Applied and Computational Harmonic Analysis ( IF 2.6 ) Pub Date : 2023-10-12 , DOI: 10.1016/j.acha.2023.101602 Hao Liu , Alex Havrilla , Rongjie Lai , Wenjing Liao
Autoencoders have demonstrated remarkable success in learning low-dimensional latent features of high-dimensional data across various applications. Assuming that data are sampled near a low-dimensional manifold, we employ chart autoencoders, which encode data into low-dimensional latent features on a collection of charts, preserving the topology and geometry of the data manifold.

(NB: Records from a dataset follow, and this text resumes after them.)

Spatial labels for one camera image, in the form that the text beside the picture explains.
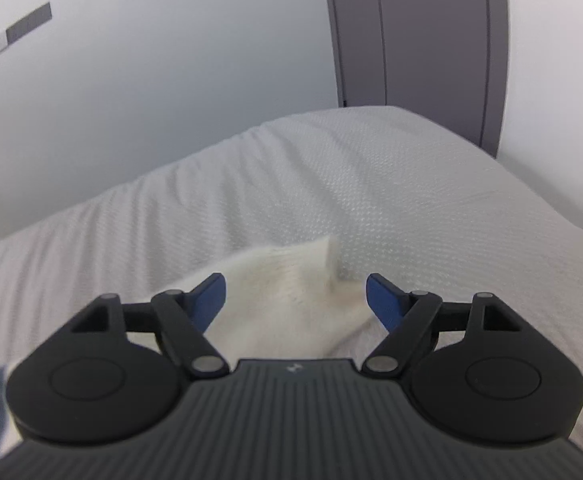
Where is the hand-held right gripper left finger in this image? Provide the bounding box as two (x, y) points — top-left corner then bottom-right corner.
(68, 273), (231, 378)

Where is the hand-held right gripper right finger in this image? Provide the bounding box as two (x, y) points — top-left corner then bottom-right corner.
(361, 273), (525, 377)

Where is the cream sweater with blue stripes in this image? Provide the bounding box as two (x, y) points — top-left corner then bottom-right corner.
(146, 236), (379, 361)

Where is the bed with white cover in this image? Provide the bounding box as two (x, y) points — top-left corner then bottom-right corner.
(0, 105), (583, 466)

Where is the grey door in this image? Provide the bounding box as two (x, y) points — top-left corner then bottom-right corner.
(321, 0), (509, 158)

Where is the grey wall socket panel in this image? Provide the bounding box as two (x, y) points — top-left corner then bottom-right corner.
(6, 2), (53, 44)

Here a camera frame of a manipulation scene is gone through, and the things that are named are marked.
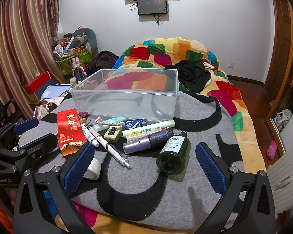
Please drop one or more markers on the pink clog shoe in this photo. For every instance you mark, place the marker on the pink clog shoe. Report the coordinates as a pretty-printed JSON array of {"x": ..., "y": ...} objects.
[{"x": 272, "y": 150}]

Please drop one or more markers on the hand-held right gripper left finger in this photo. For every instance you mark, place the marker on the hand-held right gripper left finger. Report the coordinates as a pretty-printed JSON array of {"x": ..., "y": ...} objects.
[{"x": 79, "y": 168}]

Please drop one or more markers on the red box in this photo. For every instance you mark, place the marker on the red box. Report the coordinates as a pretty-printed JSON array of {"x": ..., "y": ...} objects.
[{"x": 36, "y": 82}]

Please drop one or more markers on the dark green labelled bottle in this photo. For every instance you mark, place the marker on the dark green labelled bottle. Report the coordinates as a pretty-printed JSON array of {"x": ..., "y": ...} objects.
[{"x": 173, "y": 151}]

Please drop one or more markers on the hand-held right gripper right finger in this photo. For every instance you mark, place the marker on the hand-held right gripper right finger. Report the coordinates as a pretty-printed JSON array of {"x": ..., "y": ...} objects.
[{"x": 210, "y": 168}]

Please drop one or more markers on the white marker pen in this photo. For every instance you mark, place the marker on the white marker pen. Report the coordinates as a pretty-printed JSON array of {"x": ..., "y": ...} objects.
[{"x": 89, "y": 135}]

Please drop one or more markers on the white tape roll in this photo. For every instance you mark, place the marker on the white tape roll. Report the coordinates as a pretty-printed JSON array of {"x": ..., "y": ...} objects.
[{"x": 94, "y": 168}]

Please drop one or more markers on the blue drink bottle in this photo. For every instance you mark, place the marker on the blue drink bottle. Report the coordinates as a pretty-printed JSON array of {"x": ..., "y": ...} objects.
[{"x": 79, "y": 74}]

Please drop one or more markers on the pink beige slim tube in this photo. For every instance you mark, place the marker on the pink beige slim tube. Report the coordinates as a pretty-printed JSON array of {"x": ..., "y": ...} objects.
[{"x": 136, "y": 137}]

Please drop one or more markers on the long white pen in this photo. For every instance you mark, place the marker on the long white pen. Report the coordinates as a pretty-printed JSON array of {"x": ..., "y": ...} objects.
[{"x": 112, "y": 150}]

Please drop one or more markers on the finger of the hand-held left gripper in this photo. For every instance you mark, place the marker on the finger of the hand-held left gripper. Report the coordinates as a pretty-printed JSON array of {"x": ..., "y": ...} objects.
[
  {"x": 26, "y": 124},
  {"x": 39, "y": 145}
]

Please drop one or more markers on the purple spray bottle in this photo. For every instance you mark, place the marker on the purple spray bottle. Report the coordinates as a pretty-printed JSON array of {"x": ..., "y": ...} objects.
[{"x": 158, "y": 137}]

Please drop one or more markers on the pale green tube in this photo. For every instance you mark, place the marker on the pale green tube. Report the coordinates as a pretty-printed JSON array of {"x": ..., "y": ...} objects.
[{"x": 146, "y": 129}]

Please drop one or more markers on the wooden door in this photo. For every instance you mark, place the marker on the wooden door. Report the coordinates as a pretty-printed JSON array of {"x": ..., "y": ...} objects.
[{"x": 282, "y": 41}]

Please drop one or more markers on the grey black patterned blanket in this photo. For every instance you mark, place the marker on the grey black patterned blanket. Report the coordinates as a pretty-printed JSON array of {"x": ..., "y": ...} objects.
[{"x": 141, "y": 182}]

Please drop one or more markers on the pink rabbit toy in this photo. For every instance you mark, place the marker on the pink rabbit toy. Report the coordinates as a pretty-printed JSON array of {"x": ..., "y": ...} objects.
[{"x": 77, "y": 63}]

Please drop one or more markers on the white shoes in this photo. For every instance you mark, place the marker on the white shoes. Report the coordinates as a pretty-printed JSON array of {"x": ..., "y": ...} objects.
[{"x": 283, "y": 118}]

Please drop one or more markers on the black chair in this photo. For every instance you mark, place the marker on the black chair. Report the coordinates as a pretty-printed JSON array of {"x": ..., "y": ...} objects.
[{"x": 0, "y": 112}]

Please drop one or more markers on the pink white knotted toy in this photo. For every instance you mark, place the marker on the pink white knotted toy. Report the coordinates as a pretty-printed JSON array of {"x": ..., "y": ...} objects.
[{"x": 100, "y": 120}]

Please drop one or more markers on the blue white booklet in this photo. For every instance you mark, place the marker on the blue white booklet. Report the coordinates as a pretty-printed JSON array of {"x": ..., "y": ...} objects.
[{"x": 55, "y": 91}]

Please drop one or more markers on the small wall monitor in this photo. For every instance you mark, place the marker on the small wall monitor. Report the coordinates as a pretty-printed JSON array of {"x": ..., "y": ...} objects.
[{"x": 151, "y": 4}]

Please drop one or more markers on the red tea packet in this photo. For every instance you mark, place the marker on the red tea packet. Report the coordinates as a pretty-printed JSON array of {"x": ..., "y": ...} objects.
[{"x": 69, "y": 129}]

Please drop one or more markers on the green storage bag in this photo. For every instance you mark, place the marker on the green storage bag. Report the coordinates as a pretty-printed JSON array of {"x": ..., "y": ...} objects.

Our paper establishes statistical guarantees on the generalization error of chart autoencoders, and we demonstrate their denoising capabilities by considering n noisy training samples, along with their noise-free counterparts, on a d-dimensional manifold. By training autoencoders, we show that chart autoencoders can effectively denoise the input data with normal noise. We prove that, under proper network architectures, chart autoencoders achieve a squared generalization error in the order of , which depends on the intrinsic dimension of the manifold and only weakly depends on the ambient dimension and noise level. We further extend our theory on data with noise containing both normal and tangential components, where chart autoencoders still exhibit a denoising effect for the normal component. As a special case, our theory also applies to classical autoencoders, as long as the data manifold has a global parametrization. Our results provide a solid theoretical foundation for the effectiveness of autoencoders, which is further validated through several numerical experiments.
中文翻译:
通过图表自动编码器对内在数据结构进行深度非参数估计:泛化误差和鲁棒性
自动编码器在跨各种应用程序学习高维数据的低维潜在特征方面取得了显着的成功。假设数据在低维流形附近采样,我们采用图表自动编码器,将数据编码为图表集合上的低维潜在特征,保留数据流形的拓扑和几何形状。我们的论文对图表自动编码器的泛化误差建立了统计保证,并且通过在d维流形上考虑n 个噪声训练样本及其无噪声对应样本,展示了它们的去噪能力。通过训练自动编码器,我们表明图表自动编码器可以有效地用正常噪声对输入数据进行去噪。我们证明,在适当的网络架构下,图表自动编码器可以实现平方泛化误差,这取决于流形的固有尺寸,并且仅微弱地取决于环境尺寸和噪声水平。我们进一步扩展了我们关于包含法向分量和切向分量的噪声的数据的理论,其中图表自动编码器仍然对法向分量表现出去噪效果。作为一个特例,我们的理论也适用于经典自动编码器,只要数据流形具有全局参数化。我们的结果为自动编码器的有效性提供了坚实的理论基础,并通过多个数值实验进一步验证。